▶ _Problem requirements_
In the data below, find each line containing the string "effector" and return it.

#### Information supplied

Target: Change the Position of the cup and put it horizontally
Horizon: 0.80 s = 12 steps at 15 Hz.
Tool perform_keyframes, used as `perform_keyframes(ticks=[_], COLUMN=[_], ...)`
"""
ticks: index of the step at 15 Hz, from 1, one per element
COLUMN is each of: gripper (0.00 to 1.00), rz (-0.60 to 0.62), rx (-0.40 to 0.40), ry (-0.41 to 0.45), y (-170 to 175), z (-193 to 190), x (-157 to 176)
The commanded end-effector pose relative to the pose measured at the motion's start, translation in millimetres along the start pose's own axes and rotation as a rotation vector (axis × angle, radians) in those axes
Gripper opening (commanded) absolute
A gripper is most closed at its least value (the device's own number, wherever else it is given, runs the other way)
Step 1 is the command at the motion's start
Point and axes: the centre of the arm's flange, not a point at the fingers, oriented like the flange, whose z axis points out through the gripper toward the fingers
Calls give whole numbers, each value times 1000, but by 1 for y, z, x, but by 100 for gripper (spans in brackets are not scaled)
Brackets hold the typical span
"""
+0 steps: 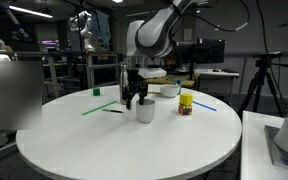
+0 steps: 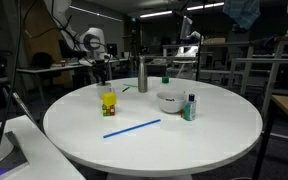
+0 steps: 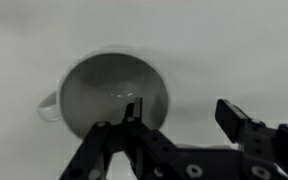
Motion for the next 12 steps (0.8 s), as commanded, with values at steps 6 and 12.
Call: perform_keyframes(ticks=[6, 12], gripper=[9, 1], rz=[33, 46], rx=[-18, -10], ry=[-23, -34], y=[-3, 0], z=[-3, -9], x=[12, 16])
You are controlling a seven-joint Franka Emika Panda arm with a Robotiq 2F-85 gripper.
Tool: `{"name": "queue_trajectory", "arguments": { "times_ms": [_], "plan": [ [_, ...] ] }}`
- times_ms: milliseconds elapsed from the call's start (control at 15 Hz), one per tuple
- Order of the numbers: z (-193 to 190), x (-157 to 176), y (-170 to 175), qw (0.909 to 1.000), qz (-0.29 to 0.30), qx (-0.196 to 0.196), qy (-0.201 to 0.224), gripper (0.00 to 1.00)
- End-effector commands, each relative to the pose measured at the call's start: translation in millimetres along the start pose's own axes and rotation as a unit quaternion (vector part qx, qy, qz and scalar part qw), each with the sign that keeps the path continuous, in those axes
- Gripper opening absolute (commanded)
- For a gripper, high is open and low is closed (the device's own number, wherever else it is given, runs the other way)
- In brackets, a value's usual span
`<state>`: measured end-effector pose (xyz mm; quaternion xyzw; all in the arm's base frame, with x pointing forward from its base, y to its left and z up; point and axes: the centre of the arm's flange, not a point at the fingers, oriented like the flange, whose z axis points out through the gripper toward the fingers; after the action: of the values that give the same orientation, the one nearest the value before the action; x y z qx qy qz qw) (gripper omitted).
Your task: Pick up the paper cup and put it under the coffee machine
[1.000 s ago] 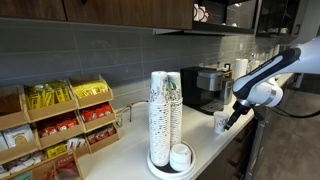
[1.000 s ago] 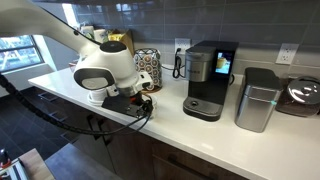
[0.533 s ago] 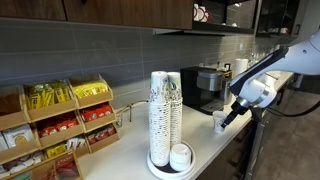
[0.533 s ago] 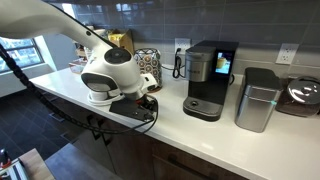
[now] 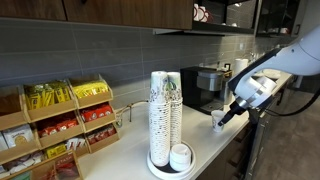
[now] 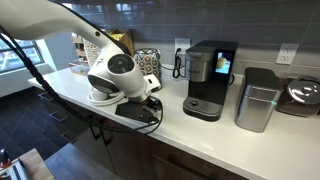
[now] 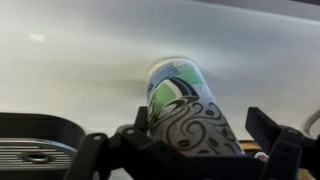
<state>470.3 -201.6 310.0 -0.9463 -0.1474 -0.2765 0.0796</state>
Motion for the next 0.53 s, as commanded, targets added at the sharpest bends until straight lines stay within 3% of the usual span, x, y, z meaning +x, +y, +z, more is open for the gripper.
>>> {"name": "queue_trajectory", "arguments": {
  "times_ms": [0,467],
  "plan": [
    [15.2,-4.3,9.7,0.9998,0.000,0.000,0.018,1.00],
    [21.5,-1.5,15.4,0.9992,-0.002,-0.007,0.039,0.98]
  ]
}}
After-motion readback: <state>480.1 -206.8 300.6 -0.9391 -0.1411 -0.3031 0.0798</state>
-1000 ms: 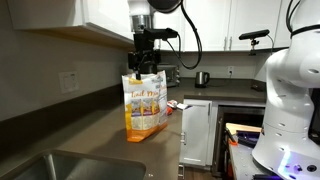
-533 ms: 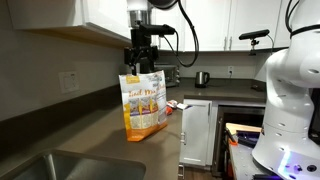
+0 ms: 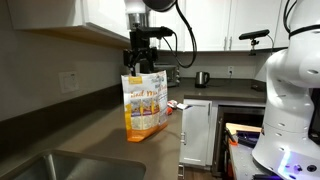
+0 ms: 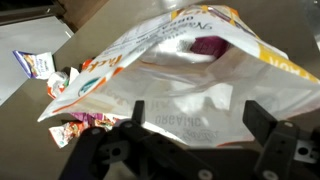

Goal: Remove a small packet from the big packet and put it on the counter

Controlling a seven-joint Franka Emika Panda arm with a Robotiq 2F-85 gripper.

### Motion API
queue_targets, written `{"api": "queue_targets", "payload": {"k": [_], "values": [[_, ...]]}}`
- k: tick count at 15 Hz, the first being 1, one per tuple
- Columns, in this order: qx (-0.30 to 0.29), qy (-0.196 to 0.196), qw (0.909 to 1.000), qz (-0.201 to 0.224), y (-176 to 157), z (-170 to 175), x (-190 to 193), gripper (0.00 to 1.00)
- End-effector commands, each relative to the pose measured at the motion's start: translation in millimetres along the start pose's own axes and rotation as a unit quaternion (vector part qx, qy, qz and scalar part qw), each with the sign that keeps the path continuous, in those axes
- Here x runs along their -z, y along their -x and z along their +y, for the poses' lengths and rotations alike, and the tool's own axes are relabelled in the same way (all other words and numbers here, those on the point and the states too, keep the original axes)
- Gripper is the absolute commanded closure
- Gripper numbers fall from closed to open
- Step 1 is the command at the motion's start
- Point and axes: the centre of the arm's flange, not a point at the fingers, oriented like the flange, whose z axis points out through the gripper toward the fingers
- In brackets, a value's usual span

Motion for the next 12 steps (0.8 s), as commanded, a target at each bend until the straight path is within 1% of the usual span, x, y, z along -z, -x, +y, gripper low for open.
{"api": "queue_targets", "payload": {"k": [1,3,5,8,10,12], "values": [[-0.021,0.016,0.9993,-0.027,4,-2,-29,0.0],[-0.023,0.021,0.9988,-0.038,10,-2,-44,0.0],[-0.027,0.015,0.9984,-0.048,17,-1,-62,0.0],[-0.031,-0.015,0.9976,-0.06,32,-2,-90,0.0],[-0.028,-0.034,0.9974,-0.056,38,-3,-104,0.0],[-0.022,-0.043,0.9976,-0.05,40,-4,-111,0.0]]}}
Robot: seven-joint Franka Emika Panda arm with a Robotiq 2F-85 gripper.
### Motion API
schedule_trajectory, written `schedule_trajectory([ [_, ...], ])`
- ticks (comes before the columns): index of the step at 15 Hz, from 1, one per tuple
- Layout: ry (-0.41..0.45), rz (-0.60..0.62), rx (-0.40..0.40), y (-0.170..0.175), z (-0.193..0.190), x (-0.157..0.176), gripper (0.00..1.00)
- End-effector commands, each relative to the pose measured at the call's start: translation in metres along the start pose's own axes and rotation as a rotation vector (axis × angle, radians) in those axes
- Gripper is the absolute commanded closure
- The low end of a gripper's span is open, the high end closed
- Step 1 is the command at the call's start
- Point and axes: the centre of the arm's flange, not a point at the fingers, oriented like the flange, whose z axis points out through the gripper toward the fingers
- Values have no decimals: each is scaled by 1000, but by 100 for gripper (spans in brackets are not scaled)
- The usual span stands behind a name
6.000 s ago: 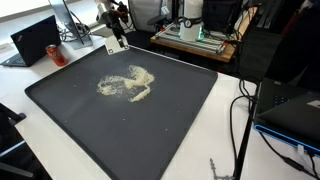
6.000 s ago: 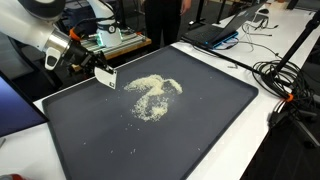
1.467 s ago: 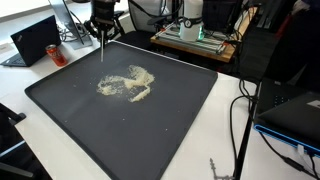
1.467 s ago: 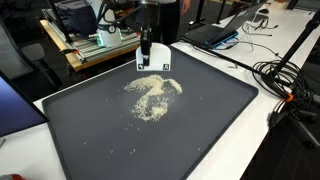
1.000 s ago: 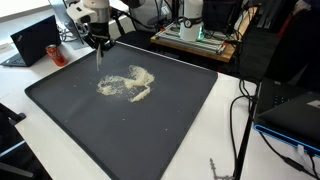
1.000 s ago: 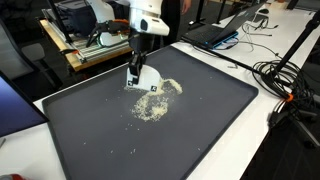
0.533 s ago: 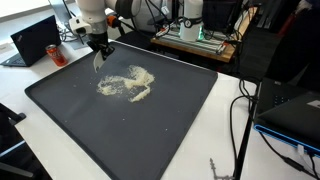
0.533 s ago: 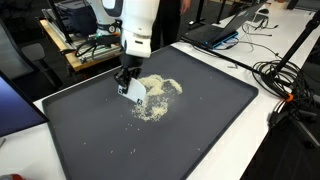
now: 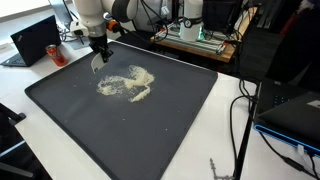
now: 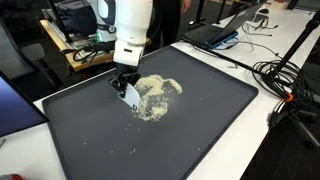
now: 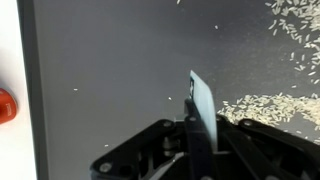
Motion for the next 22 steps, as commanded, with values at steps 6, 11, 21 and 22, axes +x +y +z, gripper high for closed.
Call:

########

▶ _Task response_
The commanded end-effector pose relative to the pose measured at the motion's start, translation in millimetres along the start pose's own axes and rotation as a rotation vector (axis × angle, radians) in those axes
- End-effector commands, each relative to the pose measured at the call's start: translation in millimetres along the start pose's own axes and rotation as a unit quaternion (vector part qx, qy, qz and scalar part qw), each with the sign that keeps the path continuous, in those axes
`<state>`: measured end-effector pose (xyz mm; quaternion xyzw; all in the arm's base frame, with x pointing forward from its base, y to its left and z up; point and axes: the centre of the arm's flange, not a point at the fingers, oriented like the flange, whose z axis points out through the gripper toward the fingers; after the action: of the values that give the same orientation, the one nearest the value before the action; x y z qx qy qz qw) (gripper omitted).
- End-effector commands, each relative to the pose measured at the motion's start: translation in millimetres along the start pose's own axes and rotation as a unit quaternion (vector part qx, qy, qz and scalar part qw), each with the sign that keeps the path continuous, in those axes
- End-effector commands, each relative to the pose measured at the call's start: translation in metres along the start pose's own axes and rotation as a rotation vector (axis × angle, radians) in those axes

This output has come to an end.